■ **What is needed**
Copy each line of the entries beneath that contains the word "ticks".
(Beginning of Records provided)
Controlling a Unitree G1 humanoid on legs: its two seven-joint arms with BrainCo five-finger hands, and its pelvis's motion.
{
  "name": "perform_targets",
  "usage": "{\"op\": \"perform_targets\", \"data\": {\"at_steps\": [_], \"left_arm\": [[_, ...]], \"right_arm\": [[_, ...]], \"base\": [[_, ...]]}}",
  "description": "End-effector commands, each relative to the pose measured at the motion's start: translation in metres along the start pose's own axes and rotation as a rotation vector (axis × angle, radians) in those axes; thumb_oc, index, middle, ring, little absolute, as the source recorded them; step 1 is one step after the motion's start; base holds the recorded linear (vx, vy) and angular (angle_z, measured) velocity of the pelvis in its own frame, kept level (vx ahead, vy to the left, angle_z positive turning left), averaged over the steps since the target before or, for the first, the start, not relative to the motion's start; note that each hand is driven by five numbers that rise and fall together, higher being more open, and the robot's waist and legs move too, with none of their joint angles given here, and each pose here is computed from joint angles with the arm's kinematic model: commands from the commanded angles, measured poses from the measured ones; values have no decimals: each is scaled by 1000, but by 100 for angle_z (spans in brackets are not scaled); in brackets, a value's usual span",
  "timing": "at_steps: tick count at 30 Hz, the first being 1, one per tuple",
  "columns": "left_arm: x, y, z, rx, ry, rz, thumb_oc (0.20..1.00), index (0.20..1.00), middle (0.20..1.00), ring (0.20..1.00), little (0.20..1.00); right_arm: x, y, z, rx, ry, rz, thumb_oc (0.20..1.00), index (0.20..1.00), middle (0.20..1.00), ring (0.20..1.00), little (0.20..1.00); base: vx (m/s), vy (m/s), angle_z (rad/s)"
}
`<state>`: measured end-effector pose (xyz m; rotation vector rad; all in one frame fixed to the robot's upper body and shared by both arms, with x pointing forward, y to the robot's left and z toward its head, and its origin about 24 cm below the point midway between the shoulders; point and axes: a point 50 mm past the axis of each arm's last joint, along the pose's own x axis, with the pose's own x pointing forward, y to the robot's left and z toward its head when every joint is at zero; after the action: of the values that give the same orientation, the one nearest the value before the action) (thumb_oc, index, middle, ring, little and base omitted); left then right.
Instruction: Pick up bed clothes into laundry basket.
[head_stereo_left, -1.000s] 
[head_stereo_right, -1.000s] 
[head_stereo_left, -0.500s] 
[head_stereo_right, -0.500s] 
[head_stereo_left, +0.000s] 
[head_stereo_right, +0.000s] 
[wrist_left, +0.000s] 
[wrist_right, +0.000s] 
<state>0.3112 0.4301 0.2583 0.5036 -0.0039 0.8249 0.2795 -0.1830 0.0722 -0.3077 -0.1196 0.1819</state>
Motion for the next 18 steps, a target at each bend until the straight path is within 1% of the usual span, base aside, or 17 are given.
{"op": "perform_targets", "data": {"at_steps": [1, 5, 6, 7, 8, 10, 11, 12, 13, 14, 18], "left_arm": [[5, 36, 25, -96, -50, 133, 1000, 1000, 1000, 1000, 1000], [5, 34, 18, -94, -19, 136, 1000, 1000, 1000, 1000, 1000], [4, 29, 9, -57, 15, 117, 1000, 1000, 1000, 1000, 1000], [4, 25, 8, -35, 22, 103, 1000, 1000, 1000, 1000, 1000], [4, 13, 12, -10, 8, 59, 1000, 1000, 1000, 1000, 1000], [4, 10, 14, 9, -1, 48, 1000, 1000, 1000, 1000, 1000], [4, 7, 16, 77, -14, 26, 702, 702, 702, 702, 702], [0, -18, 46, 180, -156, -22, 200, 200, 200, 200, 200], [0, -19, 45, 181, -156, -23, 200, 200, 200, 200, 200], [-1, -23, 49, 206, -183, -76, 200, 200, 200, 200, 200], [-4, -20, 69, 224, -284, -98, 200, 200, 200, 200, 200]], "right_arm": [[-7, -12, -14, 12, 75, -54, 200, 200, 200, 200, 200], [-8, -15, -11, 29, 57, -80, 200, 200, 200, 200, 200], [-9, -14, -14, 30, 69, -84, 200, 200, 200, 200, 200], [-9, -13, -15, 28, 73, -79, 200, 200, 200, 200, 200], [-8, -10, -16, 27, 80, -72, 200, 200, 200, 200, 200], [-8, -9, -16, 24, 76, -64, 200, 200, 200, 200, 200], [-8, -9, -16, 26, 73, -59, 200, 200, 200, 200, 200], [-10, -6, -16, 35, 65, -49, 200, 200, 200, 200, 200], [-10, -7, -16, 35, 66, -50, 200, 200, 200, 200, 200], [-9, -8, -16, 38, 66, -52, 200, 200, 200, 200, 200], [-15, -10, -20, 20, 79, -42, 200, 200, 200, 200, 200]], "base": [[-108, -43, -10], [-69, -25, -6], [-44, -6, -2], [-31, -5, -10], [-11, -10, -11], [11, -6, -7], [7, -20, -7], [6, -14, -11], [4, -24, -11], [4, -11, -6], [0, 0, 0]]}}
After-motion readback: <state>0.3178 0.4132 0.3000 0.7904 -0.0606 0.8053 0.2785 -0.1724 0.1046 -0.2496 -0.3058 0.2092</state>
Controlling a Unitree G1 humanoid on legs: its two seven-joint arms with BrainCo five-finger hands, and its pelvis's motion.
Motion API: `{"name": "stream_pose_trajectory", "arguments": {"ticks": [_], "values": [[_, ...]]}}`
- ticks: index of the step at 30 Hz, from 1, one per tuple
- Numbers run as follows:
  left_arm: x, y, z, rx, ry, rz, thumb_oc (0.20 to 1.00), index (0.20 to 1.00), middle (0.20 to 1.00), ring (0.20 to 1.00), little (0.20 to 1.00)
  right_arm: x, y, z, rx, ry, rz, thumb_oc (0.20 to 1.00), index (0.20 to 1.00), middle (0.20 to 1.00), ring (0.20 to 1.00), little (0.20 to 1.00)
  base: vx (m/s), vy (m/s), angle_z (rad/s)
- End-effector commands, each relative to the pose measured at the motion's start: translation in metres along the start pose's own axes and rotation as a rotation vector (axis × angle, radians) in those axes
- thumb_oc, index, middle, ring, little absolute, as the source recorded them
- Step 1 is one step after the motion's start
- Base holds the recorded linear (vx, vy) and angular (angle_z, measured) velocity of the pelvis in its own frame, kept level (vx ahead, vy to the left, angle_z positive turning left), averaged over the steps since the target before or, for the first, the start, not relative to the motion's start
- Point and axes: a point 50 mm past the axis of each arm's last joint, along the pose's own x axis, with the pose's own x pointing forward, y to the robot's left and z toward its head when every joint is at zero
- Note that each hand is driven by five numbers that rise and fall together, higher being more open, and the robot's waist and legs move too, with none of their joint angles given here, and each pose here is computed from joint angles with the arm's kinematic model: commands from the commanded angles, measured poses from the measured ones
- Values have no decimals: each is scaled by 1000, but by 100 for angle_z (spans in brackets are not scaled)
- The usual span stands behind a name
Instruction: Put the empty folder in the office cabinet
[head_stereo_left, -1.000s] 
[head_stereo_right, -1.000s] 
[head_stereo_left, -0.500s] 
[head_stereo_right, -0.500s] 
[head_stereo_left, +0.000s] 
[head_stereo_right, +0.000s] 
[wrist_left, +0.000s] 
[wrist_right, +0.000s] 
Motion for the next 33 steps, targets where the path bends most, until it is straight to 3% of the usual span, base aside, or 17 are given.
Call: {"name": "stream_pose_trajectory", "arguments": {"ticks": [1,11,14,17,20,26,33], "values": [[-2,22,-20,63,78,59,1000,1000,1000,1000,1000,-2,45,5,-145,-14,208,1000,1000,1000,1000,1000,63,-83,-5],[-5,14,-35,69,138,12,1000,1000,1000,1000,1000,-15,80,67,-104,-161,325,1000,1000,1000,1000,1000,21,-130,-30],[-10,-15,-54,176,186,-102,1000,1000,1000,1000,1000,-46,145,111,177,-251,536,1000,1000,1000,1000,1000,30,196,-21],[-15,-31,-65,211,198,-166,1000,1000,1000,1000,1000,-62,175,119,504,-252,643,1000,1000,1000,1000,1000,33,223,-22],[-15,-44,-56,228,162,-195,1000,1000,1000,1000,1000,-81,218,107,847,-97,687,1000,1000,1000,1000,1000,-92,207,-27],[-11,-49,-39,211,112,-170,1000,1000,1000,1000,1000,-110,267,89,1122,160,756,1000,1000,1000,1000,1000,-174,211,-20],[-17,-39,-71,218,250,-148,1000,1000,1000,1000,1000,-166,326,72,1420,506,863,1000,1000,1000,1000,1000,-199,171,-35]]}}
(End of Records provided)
■ **Response to this exercise**
Motion API: `{"name": "stream_pose_trajectory", "arguments": {"ticks": [_], "values": [[_, ...]]}}`
- ticks: index of the step at 30 Hz, from 1, one per tuple
Call: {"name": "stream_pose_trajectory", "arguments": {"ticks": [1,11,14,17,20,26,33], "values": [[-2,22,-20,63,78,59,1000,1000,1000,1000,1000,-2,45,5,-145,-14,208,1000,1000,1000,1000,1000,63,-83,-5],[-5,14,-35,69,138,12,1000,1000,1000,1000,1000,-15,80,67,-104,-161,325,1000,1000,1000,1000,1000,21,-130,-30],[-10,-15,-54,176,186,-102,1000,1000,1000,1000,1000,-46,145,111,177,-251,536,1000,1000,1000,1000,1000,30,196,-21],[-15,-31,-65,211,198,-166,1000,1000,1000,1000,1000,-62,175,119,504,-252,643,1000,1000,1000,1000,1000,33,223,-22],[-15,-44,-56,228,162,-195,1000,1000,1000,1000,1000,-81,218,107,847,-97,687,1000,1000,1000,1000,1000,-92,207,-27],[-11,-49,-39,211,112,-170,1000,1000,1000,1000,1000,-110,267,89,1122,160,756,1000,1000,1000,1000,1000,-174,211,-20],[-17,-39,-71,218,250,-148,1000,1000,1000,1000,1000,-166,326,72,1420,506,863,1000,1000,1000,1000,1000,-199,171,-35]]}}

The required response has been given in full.